Copy out the data below. Leave nothing out and alter nothing.

---------- Given information

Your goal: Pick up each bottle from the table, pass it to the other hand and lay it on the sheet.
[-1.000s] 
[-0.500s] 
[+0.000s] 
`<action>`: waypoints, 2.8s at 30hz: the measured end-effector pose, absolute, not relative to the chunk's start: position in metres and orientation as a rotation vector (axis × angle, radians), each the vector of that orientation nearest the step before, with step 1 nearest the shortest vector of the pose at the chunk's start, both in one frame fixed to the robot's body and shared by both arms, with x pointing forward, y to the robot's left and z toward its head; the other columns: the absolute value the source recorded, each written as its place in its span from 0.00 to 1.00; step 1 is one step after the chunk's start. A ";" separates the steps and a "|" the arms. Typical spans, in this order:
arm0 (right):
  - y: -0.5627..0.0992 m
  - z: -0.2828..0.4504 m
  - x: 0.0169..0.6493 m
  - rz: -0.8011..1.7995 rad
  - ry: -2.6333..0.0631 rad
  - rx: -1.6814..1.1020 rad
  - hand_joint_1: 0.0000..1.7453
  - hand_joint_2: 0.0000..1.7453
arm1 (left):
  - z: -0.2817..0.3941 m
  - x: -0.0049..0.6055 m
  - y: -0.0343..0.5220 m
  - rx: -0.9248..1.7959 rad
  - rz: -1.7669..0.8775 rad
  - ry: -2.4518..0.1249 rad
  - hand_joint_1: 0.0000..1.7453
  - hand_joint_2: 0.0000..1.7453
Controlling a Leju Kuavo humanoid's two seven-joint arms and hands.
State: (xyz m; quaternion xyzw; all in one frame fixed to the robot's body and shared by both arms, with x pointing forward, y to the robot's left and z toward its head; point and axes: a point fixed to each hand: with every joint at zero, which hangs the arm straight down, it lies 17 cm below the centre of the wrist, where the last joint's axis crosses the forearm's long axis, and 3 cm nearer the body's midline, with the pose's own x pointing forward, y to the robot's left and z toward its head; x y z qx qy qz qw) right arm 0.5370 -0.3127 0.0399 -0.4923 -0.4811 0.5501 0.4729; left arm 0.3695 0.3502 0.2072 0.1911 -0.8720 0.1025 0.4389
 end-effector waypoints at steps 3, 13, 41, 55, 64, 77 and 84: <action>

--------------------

Answer section:
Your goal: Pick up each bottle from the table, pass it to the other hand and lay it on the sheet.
[-1.000s] 
[-0.500s] 
[+0.000s] 
`<action>`: waypoints, 2.8s at 30hz: the measured end-effector pose, absolute, not relative to the chunk's start: position in metres and orientation as a rotation vector (axis × angle, radians), each the vector of that orientation nearest the step before, with step 1 nearest the shortest vector of the pose at the chunk's start, both in one frame fixed to the robot's body and shared by both arms, with x pointing forward, y to the robot's left and z toward its head; the other columns: the absolute value the source recorded, each written as its place in its span from 0.00 to 1.00; step 1 is one step after the chunk's start. A ";" separates the steps and a "|" the arms. Typical spans, in this order:
arm0 (right):
  - y: -0.5627..0.0992 m
  - z: -0.2828..0.4504 m
  - x: 0.0169..0.6493 m
  - rz: -0.8011..1.7995 rad
  - ry: -2.6333..0.0631 rad
  - rx: -1.6814..1.1020 rad
  - hand_joint_1: 0.0000..1.7453
  - hand_joint_2: 0.0000..1.7453
arm1 (left):
  - z: -0.2817..0.3941 m
  - x: -0.0049..0.6055 m
  - y: -0.0343..0.5220 m
  - rx: -0.9248..1.7959 rad
  - rz: -1.7669..0.8775 rad
  - ry: -2.4518..0.1249 rad
  - hand_joint_1: 0.0000..1.7453
  - hand_joint_2: 0.0000..1.7453
Controlling a Leju Kuavo humanoid's two seven-joint arms and hands.
State: (xyz m; quaternion xyzw; all in one frame fixed to the robot's body and shared by both arms, with x pointing forward, y to the robot's left and z toward its head; point and axes: a point fixed to each hand: with every joint at zero, which hangs the arm straight down, it lies 17 cm below the centre of the wrist, where the last joint's axis crosses the forearm's long axis, and 3 cm nearer the body's midline, with the pose's own x pointing forward, y to the robot's left and z toward its head; x y z qx qy qz qw) right arm 0.5370 -0.3127 0.0399 -0.4923 -0.4811 0.5501 0.4729; left arm 0.3695 0.3502 0.2072 0.1911 -0.8720 0.1025 0.4389
 end-effector waypoints at steps 3, 13, 41, 55, 64, 77 and 84: <action>

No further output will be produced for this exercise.